Show each line from the listing that includes the word "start".
- - - - -
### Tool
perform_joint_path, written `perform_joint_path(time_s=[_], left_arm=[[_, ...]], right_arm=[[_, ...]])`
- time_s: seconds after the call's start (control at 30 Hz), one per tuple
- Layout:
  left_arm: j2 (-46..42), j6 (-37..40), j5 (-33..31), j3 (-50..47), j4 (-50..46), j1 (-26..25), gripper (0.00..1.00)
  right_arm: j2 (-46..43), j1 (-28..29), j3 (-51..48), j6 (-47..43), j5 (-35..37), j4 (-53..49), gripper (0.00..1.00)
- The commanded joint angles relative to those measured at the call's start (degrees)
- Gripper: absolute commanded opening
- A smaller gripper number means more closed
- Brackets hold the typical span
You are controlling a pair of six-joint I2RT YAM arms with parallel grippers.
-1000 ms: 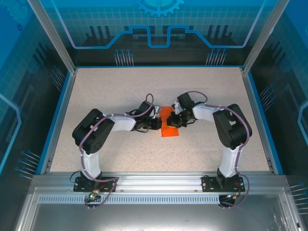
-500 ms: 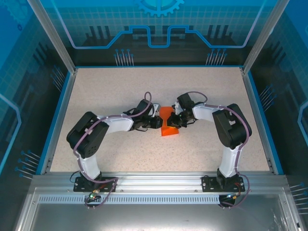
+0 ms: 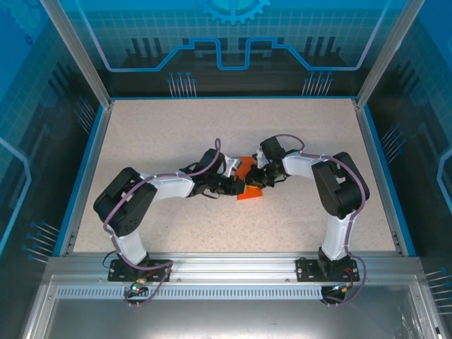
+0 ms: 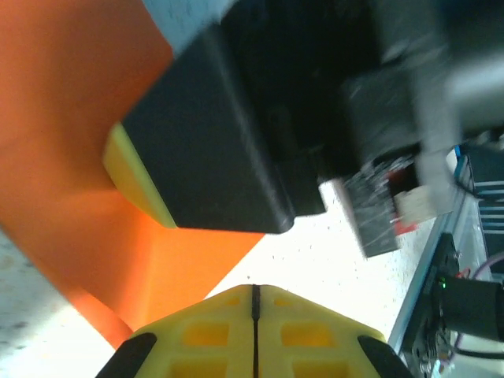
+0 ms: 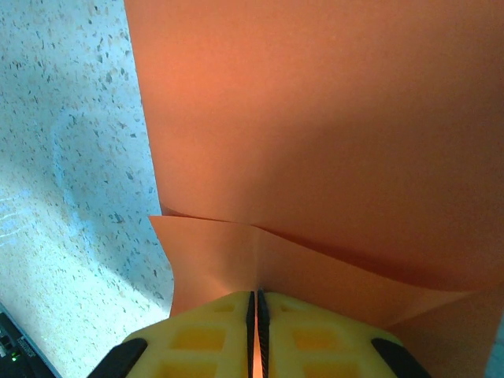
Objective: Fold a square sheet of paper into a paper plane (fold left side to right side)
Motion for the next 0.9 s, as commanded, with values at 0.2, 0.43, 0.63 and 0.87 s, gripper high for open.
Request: perform_joint_path(time_s=[0.2, 0.43, 0.63, 0.87], left_arm=[[4.5, -0.8, 2.1, 1.8, 0.1, -0.9, 0.07], [5.2, -0.4, -0.8, 2.2, -2.1, -0.9, 0.08], [5.7, -0.1, -3.1, 2.5, -4.3, -0.9, 0.08], [5.9, 0.0, -5.0, 2.6, -5.7, -0.9, 0.07]], right_arm=[[1.1, 0.1, -1.1, -0.1, 0.4, -2.2, 0.13], [1.0, 0.1, -1.1, -0.2, 0.4, -2.3, 0.13], [1.0, 0.1, -1.1, -0.3, 0.5, -2.4, 0.13], [1.0, 0.1, -1.1, -0.3, 0.5, -2.4, 0.13]])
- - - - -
- [Your solution]:
- time_s: seconds after the call's start (control at 30 Hz), one per tuple
- The commanded joint angles relative to those measured at the call's start (degrees)

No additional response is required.